Terziario distribuzione e servizi, risorse per il sostegno al reddito

Davide Guarini

Genova / Roma |Il sistema delle relazioni sindacali del terziario, distribuzione e servizi libera risorse per il cofinanziamento dei programmi e delle iniziative promossi dalla bilateralità territoriale nella Fase 2. I sindacati di categoria Filcams Cgil,  Fisascat Cisl, Uiltucs e l’associazione imprenditoriale Confcommercio hanno sottoscritto, in qualità di parti istitutive della bilaterallità settoriale, un importante accordo che destina risorse della gestione dell’Ebinter, l’Ente Bilaterale Nazionale del Terziario, per il sostegno al reddito dei lavoratori coinvolti dall’emergenza e per l‘erogazione di prestazioni sanitarie integrative attraverso i Fondi e le Casse di Assistenza Sanitaria Integrativa. L’accordo segue le intese sottoscritte tra le parti sulla costituzione dei Comitati Territoriali e sulla definizione dei Protocolli da osservarsi nella fase di riaperture successiva al lockdown.

Nel merito l’intesa contempla, in deroga alle previsioni del contratto nazionale, lo stanziamento di risorse per interventi straordinari volti al riconoscimento di Contributi di Solidarietà con l’erogazione di trattamenti di integrazione al reddito (per i lavoratori che accedono alle prestazioni dell’Assegno Ordinario riconosciute dal Fis e della Cig in deroga interessati da sospensione della propria attività a causa dell’emergenza covid-19 e ad integrazione di periodi di astensione dal lavoro coperti da congedi di carattere sia contrattuale che normativo) nonché  per l’acquisto di mezzi e dispositivi di protezione individuali per rendere i luoghi di lavoro più sicuri sia per chi vi opera per chi vi transita in qualità di clienti, utenti e fornitori. In tema di Assistenza Sanitaria Integrativa è prevista l’erogazione di prestazioni da definirsi nell’ambito delle attività dei Fondi e delle Casse di Assistenza Sanitaria Integrativa di settore maggiormente mirate a fronteggiare l’emergenza epidemiologica in atto.

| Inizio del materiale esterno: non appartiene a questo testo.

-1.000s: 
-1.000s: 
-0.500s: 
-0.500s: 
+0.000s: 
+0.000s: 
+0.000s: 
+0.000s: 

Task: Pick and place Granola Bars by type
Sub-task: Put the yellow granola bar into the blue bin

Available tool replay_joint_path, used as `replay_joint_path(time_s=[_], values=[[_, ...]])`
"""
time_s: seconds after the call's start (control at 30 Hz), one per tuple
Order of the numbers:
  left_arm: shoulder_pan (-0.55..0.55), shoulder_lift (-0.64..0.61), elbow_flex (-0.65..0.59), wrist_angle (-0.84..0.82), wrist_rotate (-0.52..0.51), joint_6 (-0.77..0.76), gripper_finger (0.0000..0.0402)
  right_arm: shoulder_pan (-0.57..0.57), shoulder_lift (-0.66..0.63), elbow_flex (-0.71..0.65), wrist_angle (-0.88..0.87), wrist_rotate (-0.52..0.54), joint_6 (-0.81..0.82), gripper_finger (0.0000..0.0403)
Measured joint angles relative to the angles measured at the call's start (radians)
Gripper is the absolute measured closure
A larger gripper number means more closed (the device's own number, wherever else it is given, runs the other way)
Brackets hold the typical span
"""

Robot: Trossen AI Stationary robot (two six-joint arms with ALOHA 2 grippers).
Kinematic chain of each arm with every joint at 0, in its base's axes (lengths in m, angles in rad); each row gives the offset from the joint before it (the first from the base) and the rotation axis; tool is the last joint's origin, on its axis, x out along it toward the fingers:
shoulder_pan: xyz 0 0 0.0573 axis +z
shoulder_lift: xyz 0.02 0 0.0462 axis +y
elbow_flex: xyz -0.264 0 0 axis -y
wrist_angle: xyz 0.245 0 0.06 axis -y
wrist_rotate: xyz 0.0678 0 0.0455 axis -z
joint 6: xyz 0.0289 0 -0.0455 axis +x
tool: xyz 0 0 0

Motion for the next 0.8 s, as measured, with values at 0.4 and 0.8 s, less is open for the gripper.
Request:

«Con questo ulteriore tassello si arricchisce e si integra il puzzle della strumentazione che il sistema delle relazioni sindacali nel terziario distribuzione e servizi è in grado di mettere in campo per fronteggiare l’emergenza dettata dalla pandemia da Covid-19» ha dichiarato il segretario generale della Fisascat Cisl Davide Guarini. «L’intesa consente di stanziare le risorse messe a disposizione dall’Ente Bilaterale Nazionale quale cofinanziamento alle iniziative che saranno realizzate al livello territoriale in un passaggio quanto mai complicato per i lavoratori e per le imprese» ha aggiunto il sindacalista sottolineando che «il ruolo della bilateralità di settore una volta ancora si contraddistingue per la sua importanza e per la capillarità del suo intervento».

«Anche nelle emergenze – ha concluso – la bilateralità fa la differenza fra chi ha scelto di appartenere ad un sistema solido e consolidato di relazioni sindacali derivanti da contratti nazionali collettivi degni di questo nome e chi invece ha perseguito la strada della compressione dei costi del lavoro utilizzando forme contrattuali spurie che, nell’immediato, lasciano da soli i lavoratori e che in situazioni come queste abbandonano le imprese».